Dengan lahirnya UUPA 1960, maka telah terjadi unifikasi hukum agraria (pertanahan) di Indonesia yang sekaligus mengakhiri dualisme hukum antara hukum barat di satu pihak dan hukum adat di lain pihak di bidang hukum agraria (pertanahan). Akibat hukum lainnya adalah berkenaan dengan jual beli hak atas tanah, dalam hal ini sistem yang di pakai sehubungan dengan perbuatan hukum jual beli hak atas tanah tersebut adalah sistem yang dianut oleh hukum adat berdasarkan ketentuan-ketentuan yang tercantum dalam pasal 5 UUPA 1960, dimana Jual beli tanah menurut hukum adat bersifat konkrit atau kontan, artinya adalah pembayaran harga dan penyerahan hak milik atas tanahnya dilakukan pada saat yang bersamaan (serentak) antara penjual dan pembeli yang dilakukan dihadapan Kepala Adat atau Kepala Desa selaklu Kepala Persekutuan hukum masyarakat setempat.
Tetapi untuk mewujudkan adanya suatu kepastian hukum dalam setiap peralihan hak atas tanah, maka dikeluarkanlah peraturan pemerintah Nomor. 10 Tahun 1961 yang kemudian diperbarui dengan PP No. 24 Tahun 1997 sebagai peraturan pelaksana dari UUPA 1960 yang menentukan bahwa setiap perjanjian yang bermaksud memindahkan hak atas tanah, menggadaikan tanah ataupun meminjam uang dengan hak atas tanah sebagai tanggungan, harus dibuktikan dengan suatu akte yang dibuat oleh dan dihadapan Pejabat Pembuat Akta Tanah.

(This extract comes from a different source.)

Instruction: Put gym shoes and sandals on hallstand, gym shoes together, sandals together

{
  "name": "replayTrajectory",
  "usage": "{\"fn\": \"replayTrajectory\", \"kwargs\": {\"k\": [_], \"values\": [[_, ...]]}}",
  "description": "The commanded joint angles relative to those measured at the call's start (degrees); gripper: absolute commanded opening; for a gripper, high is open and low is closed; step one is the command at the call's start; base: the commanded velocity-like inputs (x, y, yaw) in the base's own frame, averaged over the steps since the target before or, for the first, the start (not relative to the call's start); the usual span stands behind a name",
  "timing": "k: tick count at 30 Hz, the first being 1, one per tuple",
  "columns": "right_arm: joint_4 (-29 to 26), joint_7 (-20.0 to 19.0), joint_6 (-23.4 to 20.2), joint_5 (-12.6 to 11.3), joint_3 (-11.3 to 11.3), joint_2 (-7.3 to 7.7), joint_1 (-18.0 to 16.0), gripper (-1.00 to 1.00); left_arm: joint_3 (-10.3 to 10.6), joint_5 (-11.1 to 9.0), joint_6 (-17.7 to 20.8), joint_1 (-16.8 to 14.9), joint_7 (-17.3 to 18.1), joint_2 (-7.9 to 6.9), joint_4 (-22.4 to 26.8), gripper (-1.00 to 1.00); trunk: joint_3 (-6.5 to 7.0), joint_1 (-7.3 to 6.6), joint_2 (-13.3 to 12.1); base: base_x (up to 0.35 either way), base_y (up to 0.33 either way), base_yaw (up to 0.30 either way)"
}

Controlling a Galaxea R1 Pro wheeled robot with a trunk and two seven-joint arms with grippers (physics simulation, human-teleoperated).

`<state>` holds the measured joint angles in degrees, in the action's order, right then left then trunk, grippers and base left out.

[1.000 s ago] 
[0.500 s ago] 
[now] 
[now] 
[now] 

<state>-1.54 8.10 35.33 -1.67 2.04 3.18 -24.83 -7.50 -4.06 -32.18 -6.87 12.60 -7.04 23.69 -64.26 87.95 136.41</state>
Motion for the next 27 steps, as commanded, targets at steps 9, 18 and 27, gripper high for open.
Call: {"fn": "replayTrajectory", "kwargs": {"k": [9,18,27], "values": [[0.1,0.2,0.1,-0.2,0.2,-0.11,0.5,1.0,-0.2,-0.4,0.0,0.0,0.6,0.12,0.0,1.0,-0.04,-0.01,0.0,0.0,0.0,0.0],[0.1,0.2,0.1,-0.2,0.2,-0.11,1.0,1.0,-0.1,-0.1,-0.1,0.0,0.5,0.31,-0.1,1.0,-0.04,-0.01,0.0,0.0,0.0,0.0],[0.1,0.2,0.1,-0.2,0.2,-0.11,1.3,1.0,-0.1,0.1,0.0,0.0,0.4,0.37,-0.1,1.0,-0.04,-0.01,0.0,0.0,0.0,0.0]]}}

Namun demikian, dalam kenyataan hidup sehari-hari didalam masyarakat (khususnya masyarakat pedesaan) masih terjadi dimana jual beli tanah dilakukan dihadapan Kepala Desa yang dibuat diatas zegel atau dengan kata lain tidak dilakukan dihadapan PPAT. Hal itu terjadi karena masyarakat masih memegang teguh adat-istiadat setempat dimana Peran Kepala Desa masih sangat dominan dalam semua urusan termasuk didalamnya masalah-masalah yang terkait dengan tanah.

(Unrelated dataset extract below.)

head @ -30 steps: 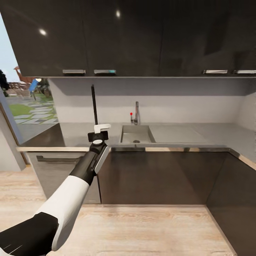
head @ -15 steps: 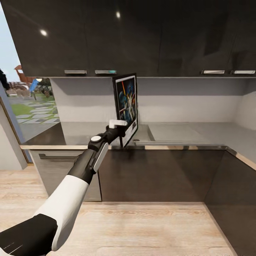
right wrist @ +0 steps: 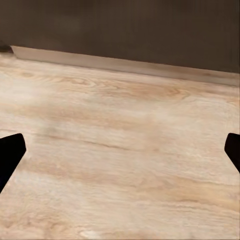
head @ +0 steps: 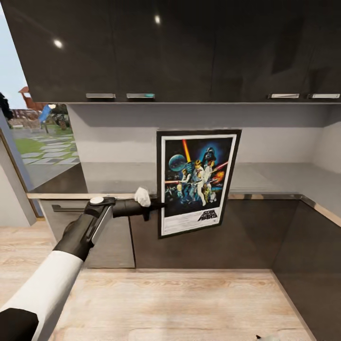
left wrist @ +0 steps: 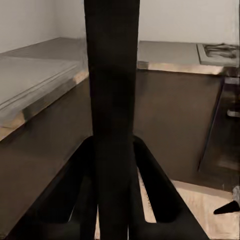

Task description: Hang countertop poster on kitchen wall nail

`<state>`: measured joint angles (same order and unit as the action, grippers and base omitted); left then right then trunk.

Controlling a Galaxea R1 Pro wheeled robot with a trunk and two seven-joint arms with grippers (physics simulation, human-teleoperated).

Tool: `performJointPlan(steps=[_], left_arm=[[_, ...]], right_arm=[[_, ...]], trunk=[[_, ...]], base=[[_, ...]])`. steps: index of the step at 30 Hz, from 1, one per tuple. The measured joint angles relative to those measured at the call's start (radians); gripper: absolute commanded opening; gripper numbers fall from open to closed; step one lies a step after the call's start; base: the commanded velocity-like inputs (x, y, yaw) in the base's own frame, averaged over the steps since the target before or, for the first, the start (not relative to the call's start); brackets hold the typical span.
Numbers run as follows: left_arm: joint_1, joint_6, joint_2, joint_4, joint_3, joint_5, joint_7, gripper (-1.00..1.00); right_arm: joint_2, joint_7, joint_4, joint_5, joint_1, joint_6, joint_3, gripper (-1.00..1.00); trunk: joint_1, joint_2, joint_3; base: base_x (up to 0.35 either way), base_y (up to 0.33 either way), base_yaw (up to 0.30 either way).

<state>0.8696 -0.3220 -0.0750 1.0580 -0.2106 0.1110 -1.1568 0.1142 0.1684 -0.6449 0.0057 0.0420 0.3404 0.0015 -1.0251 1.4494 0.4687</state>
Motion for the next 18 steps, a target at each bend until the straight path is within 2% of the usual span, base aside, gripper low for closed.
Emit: performJointPlan(steps=[1, 4, 6, 12, 16, 18], left_arm=[[-0.004, 0.000, -0.007, -0.001, 0.000, 0.000, -0.012, -1.00], [-0.044, 0.003, -0.034, -0.004, 0.000, 0.000, -0.062, -1.00], [-0.063, 0.005, -0.048, -0.012, 0.000, -0.001, -0.088, -1.00], [-0.085, 0.019, -0.090, -0.083, 0.001, -0.004, -0.196, -1.00], [-0.088, 0.072, -0.111, -0.129, 0.001, -0.005, -0.247, -1.00], [-0.089, 0.099, -0.128, -0.169, 0.001, -0.006, -0.281, -1.00]], right_arm=[[0.001, 0.021, -0.024, 0.000, -0.001, -0.024, -0.001, 1.00], [0.005, 0.145, -0.161, -0.001, -0.005, -0.145, -0.003, 1.00], [0.007, 0.197, -0.232, -0.002, -0.014, -0.191, -0.004, 1.00], [0.009, 0.249, -0.433, -0.002, -0.068, -0.305, -0.006, 1.00], [0.018, 0.273, -0.559, -0.002, -0.103, -0.381, -0.007, 1.00], [0.035, 0.345, -0.619, -0.002, -0.115, -0.423, -0.011, 1.00]], trunk=[[0.000, 0.000, 0.000], [0.000, 0.000, 0.000], [0.000, 0.000, 0.000], [0.000, 0.000, 0.000], [0.000, 0.000, 0.000], [0.000, 0.000, 0.000]], base=[[0.000, 0.000, 0.000], [0.000, 0.000, 0.000], [0.000, 0.000, 0.000], [0.000, 0.000, 0.000], [0.000, 0.000, 0.000], [0.000, 0.000, 0.000]])
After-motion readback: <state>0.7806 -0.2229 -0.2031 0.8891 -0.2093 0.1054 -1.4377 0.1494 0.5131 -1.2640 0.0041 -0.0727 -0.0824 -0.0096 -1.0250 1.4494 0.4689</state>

Selain itu umumnya tanah-tanah yang ada di pedesaan masih berstatus sebagai tanah adat, yaitu tanah yang belum pernah didaftarkan di Kantor Pendaftaran Tanah (belum pernah diterbitkan sertifikatnya) dan tentunya PPAT akan menolak untuk membuatkan akta jual beli terhadap tanah yang masih berstatus sebagai tanah adat tersebut tanpa mengkutsertakan atau disertai dengan surat keterangan dari Kepala Desa dimana tanah tersebut terletak. Hal yang demikian ini kemudian menjadi salah satu faktor yang menimbulkan anggapan didalam masyarakat bahwa yang berwenang untuk mengesahkan jual beli tanah adalah Kepala Desa, sehingga masyarakat cukup merasa aman dengan hanya memegang surat jual beli tanah diatas zegel yang dibuat dihadapan Kepala Desa sebagai bukti hak milik atas tanah.

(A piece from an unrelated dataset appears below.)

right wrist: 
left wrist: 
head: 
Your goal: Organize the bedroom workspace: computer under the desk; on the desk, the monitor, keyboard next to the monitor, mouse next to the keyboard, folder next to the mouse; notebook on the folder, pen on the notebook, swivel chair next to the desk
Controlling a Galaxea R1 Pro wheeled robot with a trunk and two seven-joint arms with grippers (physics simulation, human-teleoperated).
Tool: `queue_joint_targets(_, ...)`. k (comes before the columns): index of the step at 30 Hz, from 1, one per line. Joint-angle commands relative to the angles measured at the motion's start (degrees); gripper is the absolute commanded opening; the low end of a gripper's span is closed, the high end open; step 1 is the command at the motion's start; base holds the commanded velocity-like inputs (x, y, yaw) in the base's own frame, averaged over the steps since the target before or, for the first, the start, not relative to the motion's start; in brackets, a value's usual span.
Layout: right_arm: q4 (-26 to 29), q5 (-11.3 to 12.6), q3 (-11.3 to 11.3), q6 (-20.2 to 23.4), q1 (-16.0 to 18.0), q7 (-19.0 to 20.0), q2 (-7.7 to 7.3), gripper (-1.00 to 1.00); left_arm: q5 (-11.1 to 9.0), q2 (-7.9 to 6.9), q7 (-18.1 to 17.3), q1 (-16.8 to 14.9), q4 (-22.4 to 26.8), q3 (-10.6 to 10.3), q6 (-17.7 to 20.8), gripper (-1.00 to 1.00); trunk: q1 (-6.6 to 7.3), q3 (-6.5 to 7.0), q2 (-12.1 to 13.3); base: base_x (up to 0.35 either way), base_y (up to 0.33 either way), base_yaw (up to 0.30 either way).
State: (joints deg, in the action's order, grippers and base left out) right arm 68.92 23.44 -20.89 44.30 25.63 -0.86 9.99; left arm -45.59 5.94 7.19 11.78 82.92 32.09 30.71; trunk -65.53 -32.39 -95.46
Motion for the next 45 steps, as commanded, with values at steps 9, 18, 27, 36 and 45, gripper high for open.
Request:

Secara yuridis, perjajian jual beli tanah yang dilakukan dihadapan Kepala Desa yang dibuat diatas Zegel tersebut adalah bernilai hukum sebagai surat (alat) bukti jual beli tanah secara adat dan atau sebagai surat keterangan hak milik adat, sepanjang tidak ada orang yang membuktikan sebaliknya bahwa surat tersebut adalah tidak benar. Namun demikian demi mewujudkan kepastian hukum terhadap hak-hak atas tanah, maka haruslah tanah-tanah adat itu didaftarkan haknya guna memperoleh setifikat tanah yang berlaku sebagai alat pembuktian yang kuat terhadap pemegang hak atas tanah yang baru (pembeli).